Don’t it make you wanna sing
– Bu seni şarkı söylemeye zorlamaz mı
When someone loves you (loves you)
– Birisi seni sevdiğinde (seni seviyor)
Loves you (loves you)?
– Seni seviyor mu (seni seviyor)?
There’s no other feeling quite like it
– Bunun gibi başka bir his yok
I just can’t control my excitement
– Heyecanımı kontrol edemiyorum.
Ain’t it just the greatest thing
– Bu sadece harika bir şey değil mi
When someone loves you (love you)
– Birisi seni sevdiğinde (seni seviyorum)
Loves you?
– Seni seviyor mu?
Dancing every day (dancing every day)
– Her gün dans etmek (her gün dans etmek)
You take my pain away (you take my pain away)

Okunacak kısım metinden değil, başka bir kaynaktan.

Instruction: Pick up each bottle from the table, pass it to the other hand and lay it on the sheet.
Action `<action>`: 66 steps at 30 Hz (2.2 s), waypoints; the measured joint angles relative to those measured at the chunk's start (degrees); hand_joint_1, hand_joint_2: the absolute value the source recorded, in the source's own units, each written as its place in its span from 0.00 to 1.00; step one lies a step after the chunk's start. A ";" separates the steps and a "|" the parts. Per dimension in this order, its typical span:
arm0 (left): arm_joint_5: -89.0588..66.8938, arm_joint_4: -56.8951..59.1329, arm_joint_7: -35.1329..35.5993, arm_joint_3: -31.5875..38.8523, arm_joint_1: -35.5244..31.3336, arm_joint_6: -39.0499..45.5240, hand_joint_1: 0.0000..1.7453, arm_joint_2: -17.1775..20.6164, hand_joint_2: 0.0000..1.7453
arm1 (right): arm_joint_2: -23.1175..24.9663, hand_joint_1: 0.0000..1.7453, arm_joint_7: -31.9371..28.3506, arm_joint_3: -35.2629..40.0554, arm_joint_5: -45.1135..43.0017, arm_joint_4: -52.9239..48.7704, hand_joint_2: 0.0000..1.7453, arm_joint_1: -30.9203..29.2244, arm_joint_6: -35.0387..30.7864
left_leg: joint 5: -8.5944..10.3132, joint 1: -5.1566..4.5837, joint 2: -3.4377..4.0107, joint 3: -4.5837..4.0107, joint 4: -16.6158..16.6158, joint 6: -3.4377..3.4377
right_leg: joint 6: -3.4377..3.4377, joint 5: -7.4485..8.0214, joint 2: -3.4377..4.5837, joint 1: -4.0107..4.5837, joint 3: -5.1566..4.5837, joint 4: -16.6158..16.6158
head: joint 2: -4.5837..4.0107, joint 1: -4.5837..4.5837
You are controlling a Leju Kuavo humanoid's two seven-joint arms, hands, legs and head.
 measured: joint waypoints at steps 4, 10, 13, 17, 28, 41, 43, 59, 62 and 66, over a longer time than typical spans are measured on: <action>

– Acımı benden alıyorsun (acımı benden alıyorsun)
No feeling like you give (no feeling like you give)
– Verdiğin gibi hissetme (verdiğin gibi hissetme)
I’m full of happiness
– Mutlulukla doluyum
Can’t stop dancing
– Dans etmeyi bırakamıyorum
Dance the pain away
– Acıyı dindirmek için dans et
Ain’t it just the greatest thing (greatest thing)
– Bu sadece en büyük şey değil mi (en büyük şey)
When someone loves you (loves you)
– Birisi seni sevdiğinde (seni seviyor)
Loves you (loves you)?
– Seni seviyor mu (seni seviyor)?
Don’t it make you wanna sing
– Bu seni şarkı söylemeye zorlamaz mı
When someone loves you (loves you)
– Birisi seni sevdiğinde (seni seviyor)
Loves you (when somebody loves you)?
– Seni seviyor mu (biri seni sevdiğinde)?
There’s no other feeling quite like it (There’s no other feeling)
– Bunun gibi başka bir his yok (Başka bir his yok)
I just can’t control my excitement (can’t control it)
– Sadece heyecanımı kontrol edemiyorum (kontrol edemiyorum)
Ain’t it just the greatest thing
– Bu sadece harika bir şey değil mi
When someone loves you (when someone love you)
– Biri seni sevdiğinde (biri seni sevdiğinde)
Loves you (someone loves you)
– Seni seviyor (biri seni seviyor)
Ain’t it just the greatest thing (ain’t it just)
– Bu sadece en büyük şey değil mi (sadece değil mi)
When someone loves you (loves you)
– Birisi seni sevdiğinde (seni seviyor)
Loves you (loves you)?
– Seni seviyor mu (seni seviyor)?
Don’t it make you wanna sing
– Bu seni şarkı söylemeye zorlamaz mı
When someone loves you (loves you)
– Birisi seni sevdiğinde (seni seviyor)
Loves you (loves you)?
– Seni seviyor mu (seni seviyor)?
There’s no other feeling quite like it
– Bunun gibi başka bir his yok
I just can’t control my excitement
– Heyecanımı kontrol edemiyorum.
Ain’t it just the greatest thing
– Bu sadece harika bir şey değil mi
When someone loves you (when somebody loves you)
– Biri seni sevdiğinde (biri seni sevdiğinde)
Loves you?
– Seni seviyor mu?
Emeli Sandé & Nile Rodgers – When Someone Loves You İngilizce Şarkı Sözleri Türkçe Anlamları
yazarı:
Etiketler:
Bir yanıt yazın
Yorum yapabilmek için oturum açmalısınız.